Task description: Give again, unaltered, the lines of the listing below that run from the line having "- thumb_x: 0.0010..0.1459" through the line having "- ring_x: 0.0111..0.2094".

Dataset extract:
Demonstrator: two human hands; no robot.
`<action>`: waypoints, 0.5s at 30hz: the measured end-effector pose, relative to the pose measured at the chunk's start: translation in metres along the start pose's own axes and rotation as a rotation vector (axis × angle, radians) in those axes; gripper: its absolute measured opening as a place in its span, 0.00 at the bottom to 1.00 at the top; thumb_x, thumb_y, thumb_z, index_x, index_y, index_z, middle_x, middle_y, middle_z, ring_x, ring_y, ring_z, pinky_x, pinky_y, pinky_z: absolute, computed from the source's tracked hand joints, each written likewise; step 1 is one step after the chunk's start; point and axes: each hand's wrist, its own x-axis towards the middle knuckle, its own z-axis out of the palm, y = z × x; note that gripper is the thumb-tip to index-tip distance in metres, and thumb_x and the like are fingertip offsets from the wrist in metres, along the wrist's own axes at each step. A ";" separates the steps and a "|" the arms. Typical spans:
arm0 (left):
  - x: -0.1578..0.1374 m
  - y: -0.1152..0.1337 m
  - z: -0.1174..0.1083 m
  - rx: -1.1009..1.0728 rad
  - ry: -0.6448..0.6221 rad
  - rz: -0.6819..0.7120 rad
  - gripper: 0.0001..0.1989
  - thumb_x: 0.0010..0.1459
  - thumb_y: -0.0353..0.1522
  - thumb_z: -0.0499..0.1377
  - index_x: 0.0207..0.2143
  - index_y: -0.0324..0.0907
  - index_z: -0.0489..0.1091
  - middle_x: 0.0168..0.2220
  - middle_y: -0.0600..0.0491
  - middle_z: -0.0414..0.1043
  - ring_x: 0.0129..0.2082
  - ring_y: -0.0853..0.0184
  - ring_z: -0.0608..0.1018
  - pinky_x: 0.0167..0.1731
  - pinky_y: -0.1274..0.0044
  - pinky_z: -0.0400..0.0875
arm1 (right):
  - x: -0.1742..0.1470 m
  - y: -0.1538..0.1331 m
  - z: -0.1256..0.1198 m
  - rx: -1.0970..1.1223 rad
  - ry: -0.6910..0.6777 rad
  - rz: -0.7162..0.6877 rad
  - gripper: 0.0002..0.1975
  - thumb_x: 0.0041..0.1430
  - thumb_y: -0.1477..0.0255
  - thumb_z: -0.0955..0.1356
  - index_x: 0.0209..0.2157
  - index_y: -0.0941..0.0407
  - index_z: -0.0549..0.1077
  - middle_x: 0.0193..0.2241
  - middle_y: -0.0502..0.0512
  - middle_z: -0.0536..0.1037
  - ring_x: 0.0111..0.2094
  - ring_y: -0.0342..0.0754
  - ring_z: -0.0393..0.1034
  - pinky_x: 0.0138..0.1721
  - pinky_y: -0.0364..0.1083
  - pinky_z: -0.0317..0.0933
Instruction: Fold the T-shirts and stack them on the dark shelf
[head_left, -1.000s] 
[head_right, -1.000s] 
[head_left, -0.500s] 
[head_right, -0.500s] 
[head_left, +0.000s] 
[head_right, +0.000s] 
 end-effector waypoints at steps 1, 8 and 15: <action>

Output of the exercise:
  - thumb_x: 0.0010..0.1459
  - thumb_y: -0.0353..0.1522
  - thumb_z: -0.0499..0.1377
  - index_x: 0.0207..0.2143
  - index_y: -0.0324..0.0907
  - index_z: -0.0489..0.1091
  - middle_x: 0.0168..0.2220
  - middle_y: -0.0600..0.0491
  - middle_z: -0.0414..0.1043
  - ring_x: 0.0129..0.2082
  - ring_y: -0.0853..0.0184
  - ring_z: -0.0608..0.1018
  - pinky_x: 0.0167..0.1731
  - pinky_y: -0.1274..0.0044
  - pinky_z: -0.0400..0.0875
arm1 (right):
  - x: -0.1742..0.1470 m
  - y: -0.1538..0.1331 m
  - z: -0.1256..0.1198 m
  - rx: -1.0970..1.1223 rad
  - ry: -0.6910..0.6777 rad
  - rz: -0.7162..0.6877 rad
  - gripper: 0.0002..0.1975
  - thumb_x: 0.0041..0.1430
  - thumb_y: -0.1477..0.0255
  - thumb_z: -0.0955..0.1356
  - index_x: 0.0209..0.2157
  - index_y: -0.0941..0.0407
  - index_z: -0.0549..0.1077
  - middle_x: 0.0193..0.2241
  - middle_y: -0.0502..0.0512
  - middle_z: -0.0536..0.1037
  - ring_x: 0.0111..0.2094

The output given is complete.